Colfax Avenue is the main street that runs east–west through the Denver metropolitan area in Colorado. As U.S. Highway 40, it was one of two principal highways serving Denver before the Interstate Highway System was constructed. In the local street system, it lies 15 blocks north of the zero meridian (Ellsworth Avenue, one block south of 1st Avenue), and would thus otherwise be known as 15th Avenue. The street was named for former Vice President Schuyler Colfax. At just under in length, it is known as the "longest continuous commercial street in the United States".
Colfax Avenue cuts through Original Auraria, the city's historic core, and skirts the southern edge of downtown Denver. Because of the dense, mixed-use character of the development along Colfax Avenue, the Regional Transportation District bus route 15 - East Colfax has the highest ridership in the RTD system. In 2006, the first Colorado Colfax Marathon was held, traversing the length of Colfax Avenue through the three cities.
It's become legend that, at some time in the 1970s, Playboy magazine called Colfax "the longest, wickedest street in America", due to the prevalence of drugs, sex work, violence and poverty, but attempts to source the actual quote have failed. Periodically, Colfax undergoes redevelopment by the municipalities along its course that bring in new housing, businesses and restaurants. Some say that these new developments detract from the character of Colfax, while others worry that they cause gentrification and bring increased traffic to the area.
Denver's population rapidly increased with the arrival of railroads, growing from 4,759 in 1870 to 106,713 in 1890. The area along Colfax developed unevenly: by the end of 1879, the area east of Broadway and north of Colfax was still mostly open prairie, but the area between Grant and Ogden Streets had become a prominent residential area. By 1887, residents and property owners along Colfax began pushing for better transportation options.
A cable railway was built in 1886 to connect Grant and Colfax with downtown Denver. The system was eventually replaced with streetcars, which facilitated more efficient transportation and encouraged development away from the city center. The construction of the State Capitol building in 1886 also had a positive impact on the development of the corridor, and by 1890, the Colfax Avenue Railway Company had extended its line to Montclair.
Denver's 1925 zoning code designated most of East Colfax as commercial or business, and the city's 1929 Master Plan acknowledged its transformation from a residential street to a business artery. This change led to a boom in commercial building construction in the 1920s, with various structures being erected along the avenue. While construction declined during the Great Depression and World War II, some commercial buildings and apartments continued to be built.
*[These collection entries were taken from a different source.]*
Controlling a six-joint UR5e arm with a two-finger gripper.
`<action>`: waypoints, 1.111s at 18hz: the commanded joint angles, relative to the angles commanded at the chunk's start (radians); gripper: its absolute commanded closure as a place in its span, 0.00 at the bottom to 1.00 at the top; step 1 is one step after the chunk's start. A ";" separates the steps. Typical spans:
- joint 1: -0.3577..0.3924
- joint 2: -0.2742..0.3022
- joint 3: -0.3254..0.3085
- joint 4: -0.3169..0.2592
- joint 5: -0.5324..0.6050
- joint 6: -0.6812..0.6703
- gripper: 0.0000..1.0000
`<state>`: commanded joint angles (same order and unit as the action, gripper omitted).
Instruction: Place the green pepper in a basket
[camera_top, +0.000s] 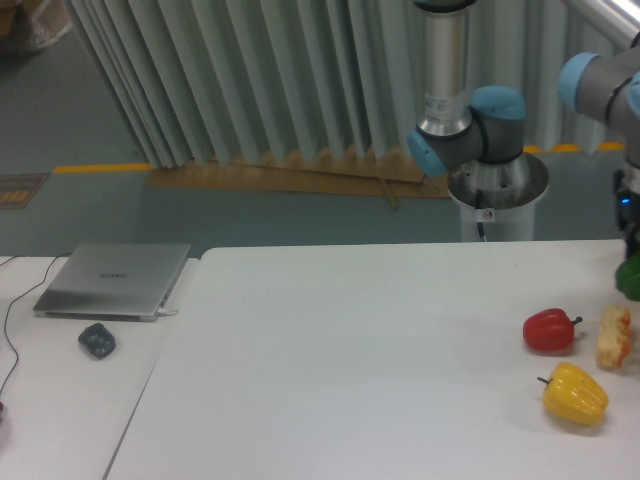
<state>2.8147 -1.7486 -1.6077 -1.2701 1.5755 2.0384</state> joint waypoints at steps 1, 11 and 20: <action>0.020 -0.011 0.012 0.000 -0.003 0.025 0.52; 0.147 -0.107 0.077 0.035 -0.031 0.247 0.53; 0.175 -0.166 0.074 0.077 -0.031 0.362 0.52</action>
<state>2.9897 -1.9144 -1.5340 -1.1935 1.5447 2.4005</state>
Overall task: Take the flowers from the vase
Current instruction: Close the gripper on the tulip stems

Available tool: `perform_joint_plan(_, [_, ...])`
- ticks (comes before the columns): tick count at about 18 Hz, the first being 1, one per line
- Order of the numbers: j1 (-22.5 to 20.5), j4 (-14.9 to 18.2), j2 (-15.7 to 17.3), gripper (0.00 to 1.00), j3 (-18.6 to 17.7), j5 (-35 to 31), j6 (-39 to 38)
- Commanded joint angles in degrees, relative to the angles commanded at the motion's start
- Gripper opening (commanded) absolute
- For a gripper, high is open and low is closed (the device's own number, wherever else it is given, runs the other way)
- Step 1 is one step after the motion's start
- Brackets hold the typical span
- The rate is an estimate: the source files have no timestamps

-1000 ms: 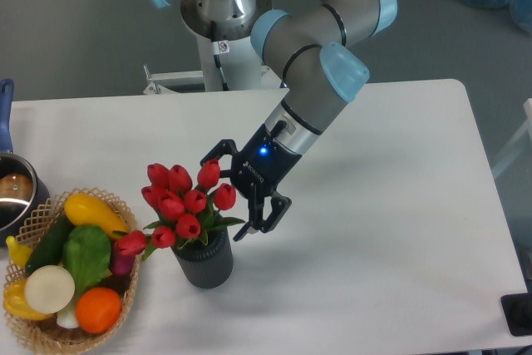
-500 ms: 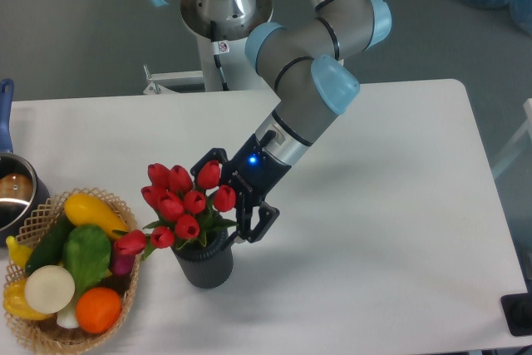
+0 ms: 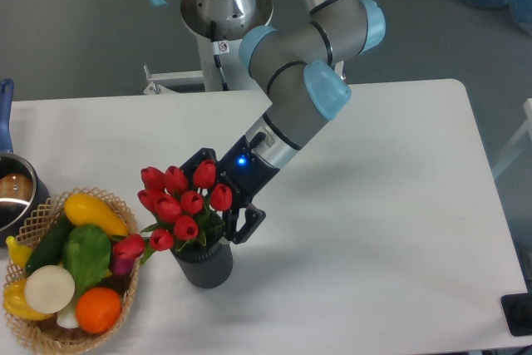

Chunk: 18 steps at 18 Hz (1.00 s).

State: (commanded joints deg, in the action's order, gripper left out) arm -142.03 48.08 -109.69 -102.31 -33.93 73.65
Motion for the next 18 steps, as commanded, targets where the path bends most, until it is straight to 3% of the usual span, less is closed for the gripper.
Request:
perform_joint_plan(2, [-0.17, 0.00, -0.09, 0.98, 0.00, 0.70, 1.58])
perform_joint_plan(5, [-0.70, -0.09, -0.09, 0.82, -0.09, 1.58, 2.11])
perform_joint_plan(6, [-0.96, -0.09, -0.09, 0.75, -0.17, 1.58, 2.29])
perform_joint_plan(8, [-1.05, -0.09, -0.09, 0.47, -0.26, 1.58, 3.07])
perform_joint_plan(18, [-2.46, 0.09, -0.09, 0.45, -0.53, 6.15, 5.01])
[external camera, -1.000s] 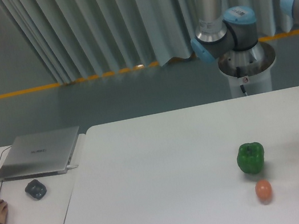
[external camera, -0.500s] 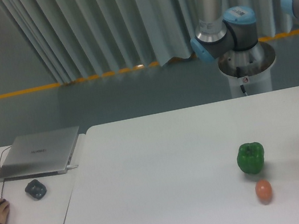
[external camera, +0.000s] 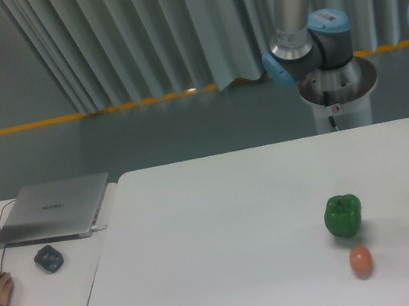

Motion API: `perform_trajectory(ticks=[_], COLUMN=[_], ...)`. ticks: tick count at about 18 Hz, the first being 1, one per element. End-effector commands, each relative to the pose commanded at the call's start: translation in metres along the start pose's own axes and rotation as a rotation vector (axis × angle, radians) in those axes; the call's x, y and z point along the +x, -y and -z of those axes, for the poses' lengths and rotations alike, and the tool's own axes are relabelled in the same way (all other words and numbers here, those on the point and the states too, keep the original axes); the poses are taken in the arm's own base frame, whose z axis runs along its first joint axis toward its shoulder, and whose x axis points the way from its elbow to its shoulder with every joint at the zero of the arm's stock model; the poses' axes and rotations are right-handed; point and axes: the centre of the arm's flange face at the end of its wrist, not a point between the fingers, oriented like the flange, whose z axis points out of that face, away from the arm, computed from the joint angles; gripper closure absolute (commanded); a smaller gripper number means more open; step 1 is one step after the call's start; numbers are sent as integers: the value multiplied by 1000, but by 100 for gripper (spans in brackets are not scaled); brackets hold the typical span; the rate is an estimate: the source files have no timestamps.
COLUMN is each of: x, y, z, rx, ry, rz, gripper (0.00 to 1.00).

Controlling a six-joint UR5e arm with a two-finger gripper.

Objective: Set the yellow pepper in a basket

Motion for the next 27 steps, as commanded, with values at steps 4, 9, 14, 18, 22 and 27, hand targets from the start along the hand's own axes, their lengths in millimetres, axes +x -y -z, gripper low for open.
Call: perform_trajectory(ticks=[4, 9, 14, 18, 22, 27], x=[-1, -2, 1, 8, 22, 55], y=[-2, -2, 3, 31, 46, 87], z=[-2, -5, -1, 7, 16, 22], rx=[-2, -7, -2, 4, 18, 41], ry=[6, 1, 8, 11, -26, -145], rz=[2, 6, 8, -41, -66, -139], gripper=[5, 0, 0, 0, 0, 0])
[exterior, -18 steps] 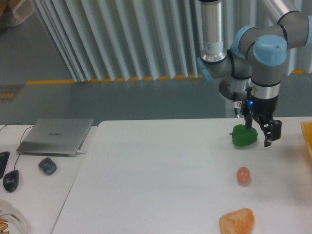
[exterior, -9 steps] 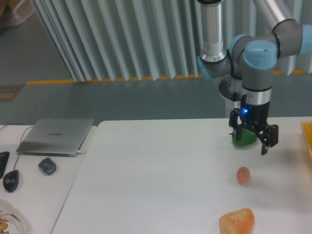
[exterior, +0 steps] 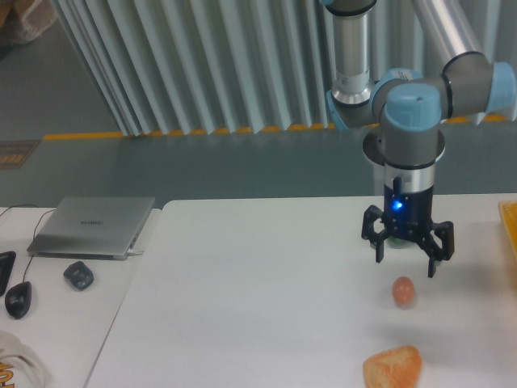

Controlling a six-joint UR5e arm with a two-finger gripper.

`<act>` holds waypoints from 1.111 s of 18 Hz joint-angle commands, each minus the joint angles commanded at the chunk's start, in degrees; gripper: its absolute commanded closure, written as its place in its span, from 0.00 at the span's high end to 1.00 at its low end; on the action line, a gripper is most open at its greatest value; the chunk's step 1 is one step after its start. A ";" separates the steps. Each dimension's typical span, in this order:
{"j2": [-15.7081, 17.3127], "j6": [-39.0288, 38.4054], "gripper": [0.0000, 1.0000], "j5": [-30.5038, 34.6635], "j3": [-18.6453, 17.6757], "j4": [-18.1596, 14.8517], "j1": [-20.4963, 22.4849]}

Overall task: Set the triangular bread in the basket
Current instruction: 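Move the open gripper over toward the triangular orange bread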

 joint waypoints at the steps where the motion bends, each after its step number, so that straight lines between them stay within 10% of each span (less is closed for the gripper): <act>1: -0.96 -0.09 1.00 0.27 0.44 0.70 -0.10; 20: -9.49 -0.18 1.00 3.79 6.15 0.89 -2.82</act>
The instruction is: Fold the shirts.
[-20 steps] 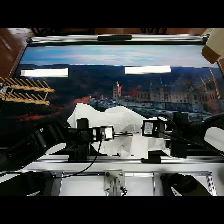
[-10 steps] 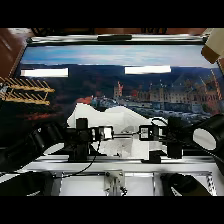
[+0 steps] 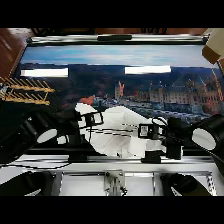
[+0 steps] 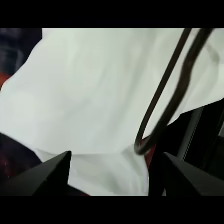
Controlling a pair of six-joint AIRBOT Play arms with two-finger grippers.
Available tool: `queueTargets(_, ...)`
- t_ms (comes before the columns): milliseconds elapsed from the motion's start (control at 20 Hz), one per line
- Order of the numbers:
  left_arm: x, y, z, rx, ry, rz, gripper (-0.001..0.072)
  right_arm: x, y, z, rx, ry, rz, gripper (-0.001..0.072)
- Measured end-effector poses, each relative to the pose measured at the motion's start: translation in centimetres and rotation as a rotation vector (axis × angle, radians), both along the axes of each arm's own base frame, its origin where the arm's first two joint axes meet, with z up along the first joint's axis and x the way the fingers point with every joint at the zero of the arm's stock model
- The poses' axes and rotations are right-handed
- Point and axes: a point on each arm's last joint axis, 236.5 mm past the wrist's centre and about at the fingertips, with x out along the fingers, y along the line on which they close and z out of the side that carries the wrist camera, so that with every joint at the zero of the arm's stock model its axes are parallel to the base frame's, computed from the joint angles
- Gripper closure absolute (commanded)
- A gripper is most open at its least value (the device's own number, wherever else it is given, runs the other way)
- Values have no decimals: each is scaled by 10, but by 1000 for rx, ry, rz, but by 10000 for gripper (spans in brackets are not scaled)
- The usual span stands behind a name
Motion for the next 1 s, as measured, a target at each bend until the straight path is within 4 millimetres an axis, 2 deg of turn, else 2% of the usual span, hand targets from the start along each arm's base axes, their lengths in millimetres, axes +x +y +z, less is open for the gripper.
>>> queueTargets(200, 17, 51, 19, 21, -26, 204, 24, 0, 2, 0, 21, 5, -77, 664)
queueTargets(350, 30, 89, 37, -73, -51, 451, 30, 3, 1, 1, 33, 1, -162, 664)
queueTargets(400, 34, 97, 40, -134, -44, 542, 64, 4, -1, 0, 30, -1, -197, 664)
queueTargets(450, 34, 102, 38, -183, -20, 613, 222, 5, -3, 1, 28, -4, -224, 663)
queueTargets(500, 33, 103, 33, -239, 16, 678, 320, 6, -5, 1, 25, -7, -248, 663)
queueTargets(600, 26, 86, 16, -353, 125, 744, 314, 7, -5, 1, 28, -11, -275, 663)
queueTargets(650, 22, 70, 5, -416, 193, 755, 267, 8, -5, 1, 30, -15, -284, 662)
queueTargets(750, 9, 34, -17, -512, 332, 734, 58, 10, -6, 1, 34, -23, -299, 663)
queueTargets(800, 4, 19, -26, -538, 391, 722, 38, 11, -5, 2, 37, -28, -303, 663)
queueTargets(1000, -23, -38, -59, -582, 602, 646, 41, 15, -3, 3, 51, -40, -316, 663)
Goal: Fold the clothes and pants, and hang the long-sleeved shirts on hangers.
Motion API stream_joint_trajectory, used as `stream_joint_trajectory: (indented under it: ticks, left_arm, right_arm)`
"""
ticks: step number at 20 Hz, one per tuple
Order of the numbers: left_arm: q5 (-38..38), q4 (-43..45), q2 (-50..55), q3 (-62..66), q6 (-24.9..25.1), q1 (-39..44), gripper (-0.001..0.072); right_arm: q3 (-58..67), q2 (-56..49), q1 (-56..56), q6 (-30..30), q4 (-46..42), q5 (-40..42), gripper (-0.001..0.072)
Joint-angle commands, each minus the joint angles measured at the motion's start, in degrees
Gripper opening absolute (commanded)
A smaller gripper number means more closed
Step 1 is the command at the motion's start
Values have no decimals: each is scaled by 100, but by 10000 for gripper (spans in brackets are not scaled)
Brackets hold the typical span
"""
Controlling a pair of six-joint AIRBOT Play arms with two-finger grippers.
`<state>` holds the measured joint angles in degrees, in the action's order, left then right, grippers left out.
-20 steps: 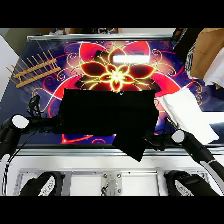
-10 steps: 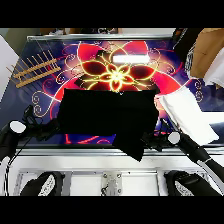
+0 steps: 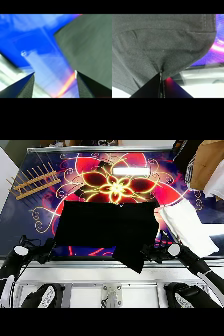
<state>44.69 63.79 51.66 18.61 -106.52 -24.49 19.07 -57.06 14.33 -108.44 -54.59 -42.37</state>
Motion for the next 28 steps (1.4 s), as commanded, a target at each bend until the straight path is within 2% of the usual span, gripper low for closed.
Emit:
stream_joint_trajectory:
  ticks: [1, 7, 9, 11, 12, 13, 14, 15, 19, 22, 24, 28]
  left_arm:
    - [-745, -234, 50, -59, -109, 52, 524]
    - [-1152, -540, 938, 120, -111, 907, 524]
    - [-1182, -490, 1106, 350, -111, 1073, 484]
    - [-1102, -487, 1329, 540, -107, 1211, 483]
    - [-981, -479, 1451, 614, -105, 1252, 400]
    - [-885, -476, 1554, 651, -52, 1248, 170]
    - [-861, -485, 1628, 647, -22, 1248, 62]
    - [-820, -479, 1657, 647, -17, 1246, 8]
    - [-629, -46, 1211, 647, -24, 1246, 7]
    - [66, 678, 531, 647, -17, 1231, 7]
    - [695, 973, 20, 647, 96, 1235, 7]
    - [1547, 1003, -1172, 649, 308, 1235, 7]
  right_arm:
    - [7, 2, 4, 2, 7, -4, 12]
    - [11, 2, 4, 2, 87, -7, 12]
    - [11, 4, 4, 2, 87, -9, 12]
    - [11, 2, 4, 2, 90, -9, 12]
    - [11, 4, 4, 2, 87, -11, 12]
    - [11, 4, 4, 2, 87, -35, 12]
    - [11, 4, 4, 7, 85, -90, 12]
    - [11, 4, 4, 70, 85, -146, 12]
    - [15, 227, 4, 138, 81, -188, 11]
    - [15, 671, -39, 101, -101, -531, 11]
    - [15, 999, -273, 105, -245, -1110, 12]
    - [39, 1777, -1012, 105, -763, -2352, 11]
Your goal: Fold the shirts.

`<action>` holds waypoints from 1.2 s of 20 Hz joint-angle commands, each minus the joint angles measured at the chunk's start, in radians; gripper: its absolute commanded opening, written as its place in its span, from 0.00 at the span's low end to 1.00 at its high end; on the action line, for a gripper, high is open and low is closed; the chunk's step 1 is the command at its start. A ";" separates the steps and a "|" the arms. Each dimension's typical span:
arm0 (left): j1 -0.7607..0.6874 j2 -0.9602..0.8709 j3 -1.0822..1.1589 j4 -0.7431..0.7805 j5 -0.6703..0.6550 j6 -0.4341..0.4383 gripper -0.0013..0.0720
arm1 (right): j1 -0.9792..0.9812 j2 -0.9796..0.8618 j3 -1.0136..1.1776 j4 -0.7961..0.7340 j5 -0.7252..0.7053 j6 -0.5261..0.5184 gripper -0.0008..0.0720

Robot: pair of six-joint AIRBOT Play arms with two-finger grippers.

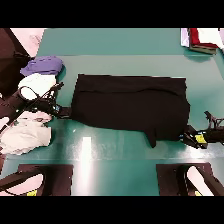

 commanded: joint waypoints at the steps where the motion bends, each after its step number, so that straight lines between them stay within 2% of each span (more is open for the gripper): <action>1: 0.000 0.001 0.001 0.000 0.010 0.000 0.05 | 0.002 0.002 -0.011 0.046 -0.053 -0.008 0.60; 6: 0.000 0.001 0.001 0.001 0.011 0.000 0.05 | 0.002 0.002 -0.012 0.048 -0.060 -0.008 0.59; 7: 0.000 0.001 0.001 0.001 0.012 0.000 0.05 | 0.002 0.002 -0.012 0.050 -0.061 -0.008 0.44; 9: 0.000 0.001 0.001 0.002 0.011 0.000 0.05 | 0.002 0.002 -0.012 0.050 -0.058 -0.007 0.43; 10: 0.000 0.001 0.001 0.005 0.012 0.000 0.05 | 0.002 0.002 -0.011 0.047 -0.053 -0.010 0.33; 12: 0.000 0.001 0.002 0.014 0.012 0.000 0.05 | 0.002 0.002 -0.011 0.047 -0.043 -0.034 0.03; 14: 0.000 0.010 0.013 0.084 0.000 -0.016 0.05 | 0.002 0.002 0.005 0.040 -0.005 -0.067 0.03; 18: 0.000 0.177 0.023 0.207 -0.078 -0.070 0.05 | 0.001 0.071 0.173 -0.106 0.240 -0.066 0.03; 21: 0.000 0.329 0.023 0.192 -0.264 -0.081 0.05 | -0.002 0.213 0.296 -0.155 0.376 -0.047 0.03; 24: 0.000 0.441 0.023 0.079 -0.327 -0.114 0.05 | 0.004 0.283 0.383 -0.159 0.415 -0.022 0.03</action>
Also, the zoning along East Colfax has been badly planned for 50 years. In the 1950s East Colfax was rezoned B4, and the planners encouraged separation of uses and dependence on the automobile. Property owners along East Colfax found it much more rewarding to tear down an existing historic building and put up a new building in its place, rather than renovating. Planners and building officials encouraged this, for this was a time when old was considered ugly and new buildings meant progress.
In addition the zoning code from the 1950s, a 2:1 floor-area ratio (FAR) was adopted for East Colfax. These ratios determine the square footage of the building in relation to the lot size. Builders in the 1950s who tore down historic buildings along East Colfax for the purpose of developing a brand-new property were required to abide by the car-friendly codes and provide for automobile use. As the feasibility study, East Colfax Avenue: An Opportunity and a Model for Development Action, claims about the streetscape of East Colfax, "East encourage development of smaller parcels that lack frontage definition, have unevenly deep setback patterns and leave a large quantity of undeveloped space." This FAR almost single-handedly contributed to the architectural demise of East Colfax.
Phil Goodstein, a Denver historian, analyzes the effect of the FAR in his book, The Ghosts of Denver: Capitol Hill. "Now the businesses were set back from the sidewalk with a parking lot between the store and the street. Every block, it seemed, became a parking lot while customers found it necessary to drive from one store to the next. Pedestrians had to dodge cars in the middle of the block... In light of this unpleasant walking atmosphere and Denver's increasing addiction to the automobile, the number of people on the street declined. With this, the neighborhood became less safe." It was a steady downward spiral with many factors leading to what East Colfax is today, including the lack of interest in historic buildings and the myopic visions of the 1950s planners.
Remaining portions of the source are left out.